Friday, January 21, 2011

Learning At Home: Our First Term


Well the first term is over and from the results of my son’s first report card, we seem to have adapted well to the unfamiliar concept of home schooling.
I am the first to admit that when we started this program I was not sure how this journey would work out.  I was anxious about my role in my son’s education.  I had no formal teachers training, and was full of questions.  Had I bitten off more then I could chew?  How would I fit his school schedule into my regular busy day?  Would our relationship change with him home all the time?  If it did would it change for the better or worse?  Would we both be up to the vigorous schedule?  Most importantly would he accept me as his teacher? 
What was I getting myself into?
The beginning was definitely hard; we had to establish a pattern and a school work schedule.  I had as much learning to do as my son.  There were online courses, live feeds and movies on the internet for him to watch, textbooks, workbooks, art projects, reading, spelling, math, social studies and science.  The list seemed to go on and on!
My son was resistant at first and there was a power struggle between us.  I was not surprised.  Children often have the same feelings about change as we do.  He probed every direction for a weakness in my resolve, (his tummy hurt, bathroom breaks every five minutes, daydreaming and toys at his desk) but I knew that with every challenge we came to, we would persevere.  We had to.  We were committed for at least a year.  As long as I was consistent, and didn’t give in, I hoped that this would be the recipe for success and things would get easier. 
As time passed it did get easier.  Through trial and error and through observations I found out what kind of a student he was, and what methods were best to keep his interest and focus.  I also found out what subjects he liked, and which he liked to avoid.  The internet was a great source of ideas on how to get him to work on the things he didn’t like as much.  He gets bored easily I had to keep him on his toes and challenge him daily.
Both of us have grown throughout this first term, both as people and in our relationship.  There have been frustrated moments, flared tempers, stomping feet, and temper tantrums, but there have also been surprises, moments of discovery, renewed confidence and amazing successes. 
I won’t tell you that it is not a ton of work, because that would not be the truth, it is work.  In the long run though, if you were to ask him, or to ask me, we wouldn’t have it any other way. 

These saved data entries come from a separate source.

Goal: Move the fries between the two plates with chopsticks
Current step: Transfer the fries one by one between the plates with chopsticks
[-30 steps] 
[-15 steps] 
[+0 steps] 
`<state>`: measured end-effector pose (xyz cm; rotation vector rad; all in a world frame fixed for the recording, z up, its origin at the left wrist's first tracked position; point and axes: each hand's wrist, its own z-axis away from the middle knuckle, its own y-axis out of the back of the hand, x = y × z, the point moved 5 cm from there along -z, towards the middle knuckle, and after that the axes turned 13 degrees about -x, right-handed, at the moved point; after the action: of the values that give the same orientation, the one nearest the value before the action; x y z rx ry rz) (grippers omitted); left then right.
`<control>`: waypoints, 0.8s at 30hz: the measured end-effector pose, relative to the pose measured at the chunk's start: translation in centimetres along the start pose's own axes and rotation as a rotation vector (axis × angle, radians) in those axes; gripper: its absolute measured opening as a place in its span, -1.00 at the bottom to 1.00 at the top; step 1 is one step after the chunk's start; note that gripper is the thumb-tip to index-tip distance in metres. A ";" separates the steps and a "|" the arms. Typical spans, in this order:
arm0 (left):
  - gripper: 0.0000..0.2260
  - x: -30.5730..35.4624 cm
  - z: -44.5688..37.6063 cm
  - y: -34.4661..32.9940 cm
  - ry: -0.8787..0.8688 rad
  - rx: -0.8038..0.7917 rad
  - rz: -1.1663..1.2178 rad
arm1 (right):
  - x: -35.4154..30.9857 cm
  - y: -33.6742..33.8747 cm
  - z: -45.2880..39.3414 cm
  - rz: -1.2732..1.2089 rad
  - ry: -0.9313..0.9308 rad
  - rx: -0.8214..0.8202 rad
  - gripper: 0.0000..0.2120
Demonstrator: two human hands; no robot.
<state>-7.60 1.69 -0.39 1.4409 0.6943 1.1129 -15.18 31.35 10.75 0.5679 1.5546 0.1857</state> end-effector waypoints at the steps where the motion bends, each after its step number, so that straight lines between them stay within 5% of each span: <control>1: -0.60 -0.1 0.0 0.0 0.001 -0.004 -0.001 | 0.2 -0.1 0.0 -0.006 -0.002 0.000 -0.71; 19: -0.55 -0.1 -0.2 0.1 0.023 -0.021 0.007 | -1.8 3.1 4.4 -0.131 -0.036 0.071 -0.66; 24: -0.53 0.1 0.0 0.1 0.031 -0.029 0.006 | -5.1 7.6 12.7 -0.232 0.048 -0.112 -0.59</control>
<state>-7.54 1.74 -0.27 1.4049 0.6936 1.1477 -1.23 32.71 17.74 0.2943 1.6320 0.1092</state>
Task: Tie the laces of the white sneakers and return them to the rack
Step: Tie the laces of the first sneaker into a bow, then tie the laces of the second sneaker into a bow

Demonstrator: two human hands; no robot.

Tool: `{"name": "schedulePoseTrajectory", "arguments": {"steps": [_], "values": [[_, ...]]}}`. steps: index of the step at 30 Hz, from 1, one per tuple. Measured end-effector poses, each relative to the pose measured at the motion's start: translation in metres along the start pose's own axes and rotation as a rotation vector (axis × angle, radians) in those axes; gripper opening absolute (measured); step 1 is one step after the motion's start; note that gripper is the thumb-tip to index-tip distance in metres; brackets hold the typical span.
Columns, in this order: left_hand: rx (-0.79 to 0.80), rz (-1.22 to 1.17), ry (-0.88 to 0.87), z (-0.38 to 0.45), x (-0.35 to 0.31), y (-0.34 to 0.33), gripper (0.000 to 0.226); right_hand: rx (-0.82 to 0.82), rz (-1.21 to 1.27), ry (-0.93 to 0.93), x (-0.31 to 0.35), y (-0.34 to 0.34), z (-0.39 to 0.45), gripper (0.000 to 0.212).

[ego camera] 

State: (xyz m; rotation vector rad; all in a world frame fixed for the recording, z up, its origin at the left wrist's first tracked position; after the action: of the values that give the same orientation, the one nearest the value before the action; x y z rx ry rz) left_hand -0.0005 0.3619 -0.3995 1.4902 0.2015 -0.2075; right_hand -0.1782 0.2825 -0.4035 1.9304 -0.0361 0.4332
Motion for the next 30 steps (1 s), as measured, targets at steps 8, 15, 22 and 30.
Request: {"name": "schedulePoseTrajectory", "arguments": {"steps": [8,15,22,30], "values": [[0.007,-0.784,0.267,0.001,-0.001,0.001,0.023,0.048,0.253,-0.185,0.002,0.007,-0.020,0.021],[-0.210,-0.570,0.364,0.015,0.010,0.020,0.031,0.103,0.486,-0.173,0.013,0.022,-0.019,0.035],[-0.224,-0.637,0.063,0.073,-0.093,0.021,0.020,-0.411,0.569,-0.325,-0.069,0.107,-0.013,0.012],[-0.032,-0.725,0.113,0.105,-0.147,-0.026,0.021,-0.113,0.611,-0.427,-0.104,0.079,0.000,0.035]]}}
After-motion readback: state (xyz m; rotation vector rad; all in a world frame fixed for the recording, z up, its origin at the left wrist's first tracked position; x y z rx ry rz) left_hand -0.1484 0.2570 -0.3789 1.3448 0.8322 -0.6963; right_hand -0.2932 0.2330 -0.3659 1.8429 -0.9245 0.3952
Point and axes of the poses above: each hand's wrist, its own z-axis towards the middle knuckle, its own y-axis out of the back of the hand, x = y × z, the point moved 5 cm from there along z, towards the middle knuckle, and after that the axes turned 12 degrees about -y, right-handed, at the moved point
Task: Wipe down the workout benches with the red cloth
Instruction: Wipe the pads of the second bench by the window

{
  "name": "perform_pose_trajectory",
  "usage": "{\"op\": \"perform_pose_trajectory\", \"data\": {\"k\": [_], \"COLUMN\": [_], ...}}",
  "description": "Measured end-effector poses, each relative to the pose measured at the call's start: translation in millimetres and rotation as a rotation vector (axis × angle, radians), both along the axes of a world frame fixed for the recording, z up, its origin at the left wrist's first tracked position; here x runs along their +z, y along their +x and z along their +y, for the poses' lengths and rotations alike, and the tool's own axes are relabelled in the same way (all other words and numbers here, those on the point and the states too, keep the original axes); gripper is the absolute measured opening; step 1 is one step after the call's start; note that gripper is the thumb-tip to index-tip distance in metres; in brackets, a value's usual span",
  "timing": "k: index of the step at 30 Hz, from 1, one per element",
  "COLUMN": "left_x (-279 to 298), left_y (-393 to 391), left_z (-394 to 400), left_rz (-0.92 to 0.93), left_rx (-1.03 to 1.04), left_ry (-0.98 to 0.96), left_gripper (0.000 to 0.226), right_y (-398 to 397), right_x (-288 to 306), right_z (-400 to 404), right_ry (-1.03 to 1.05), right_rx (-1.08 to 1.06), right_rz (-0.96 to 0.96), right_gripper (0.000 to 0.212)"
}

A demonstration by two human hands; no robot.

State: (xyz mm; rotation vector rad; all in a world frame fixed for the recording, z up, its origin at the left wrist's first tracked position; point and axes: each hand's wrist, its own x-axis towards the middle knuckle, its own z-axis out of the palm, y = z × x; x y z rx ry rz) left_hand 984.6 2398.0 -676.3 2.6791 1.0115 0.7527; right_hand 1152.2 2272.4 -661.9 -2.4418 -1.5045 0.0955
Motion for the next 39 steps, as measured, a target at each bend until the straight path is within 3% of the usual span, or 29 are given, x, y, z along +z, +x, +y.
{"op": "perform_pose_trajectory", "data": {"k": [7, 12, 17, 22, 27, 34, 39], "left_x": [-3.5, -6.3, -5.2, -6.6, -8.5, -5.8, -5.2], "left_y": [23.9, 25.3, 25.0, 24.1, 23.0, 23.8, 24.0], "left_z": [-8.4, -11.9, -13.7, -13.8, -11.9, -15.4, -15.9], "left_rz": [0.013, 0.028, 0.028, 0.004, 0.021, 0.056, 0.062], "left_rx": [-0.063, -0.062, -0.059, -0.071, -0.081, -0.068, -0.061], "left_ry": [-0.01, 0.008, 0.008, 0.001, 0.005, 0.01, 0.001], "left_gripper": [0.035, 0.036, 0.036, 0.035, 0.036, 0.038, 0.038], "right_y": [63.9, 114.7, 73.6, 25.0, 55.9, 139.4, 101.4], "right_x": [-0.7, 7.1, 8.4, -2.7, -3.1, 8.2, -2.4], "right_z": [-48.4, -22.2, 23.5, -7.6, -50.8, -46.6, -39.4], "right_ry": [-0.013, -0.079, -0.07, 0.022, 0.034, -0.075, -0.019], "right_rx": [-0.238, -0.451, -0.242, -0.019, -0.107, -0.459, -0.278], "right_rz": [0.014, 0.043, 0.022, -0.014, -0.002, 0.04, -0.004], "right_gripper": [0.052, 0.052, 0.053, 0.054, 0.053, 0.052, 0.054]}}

Wednesday, January 19, 2011

My Pulp Baby...

          There was a sharp brisk knock on my front door today.  I found, upon answering it, a man bearing a gift and good news.  I signed my name to the package he held and looked at the address of the sender.  A broad, wide smile broke through my quizzical gaze. 

          My pulp baby had arrived, swaddled in cardboard and screaming my name.  I held it up to the light as thrills of excitement and waves of satisfaction crashed over me and I couldn’t resist a dance of celebration in the kitchen.  My son came out of his room to question the noise and my java jig, and soon joined in.  Afterwards I showed him all the parts he was in, and where he could find his name.  His joy could almost be felt physically.

          This copy of the book is the first hardcopy and had travelled all the way from Tennessee, for my final proof and approval before its final stages on its way to shelves and the mass market. 

          Holding the book in my hands, touching its smooth cover and the texture of the pages, and reading my words in an actual published book brought on a potpourri of thoughts and feelings.  Some were quite surprising.  I felt happy, proud, nervous, anxious, and amazed all at the same time.  What else but amazement for a dream that actually transformed into a physical form?  I also felt exposed.  After all, this book was me between the pages, my thoughts, my emotions, even my photography on the cover.  Would it be liked?  Passed over?  Had I made the right choices in color and design?  Would readers enjoy the font?  All these questions went through my head as I went over each word looking for typos and other mistakes. 

          Upon reaching the last page of the sixty-poem volume, I sighed and thought of my Dad.  I thought about the fact that he had started the ball rolling in my childhood by instilling a love of the written word within me, and a dream of my own published book in his hands developed not long after.  He had been my biggest supporter, always asking for the next story or chapter.  I am saddened that he is no longer here to share in my celebration.  This is a bittersweet experience.  Even so, I like to think that even though he is no longer here physically, he still looks in on me from time to time and the next time he does he will be sitting on the other side of things, with a proud smile.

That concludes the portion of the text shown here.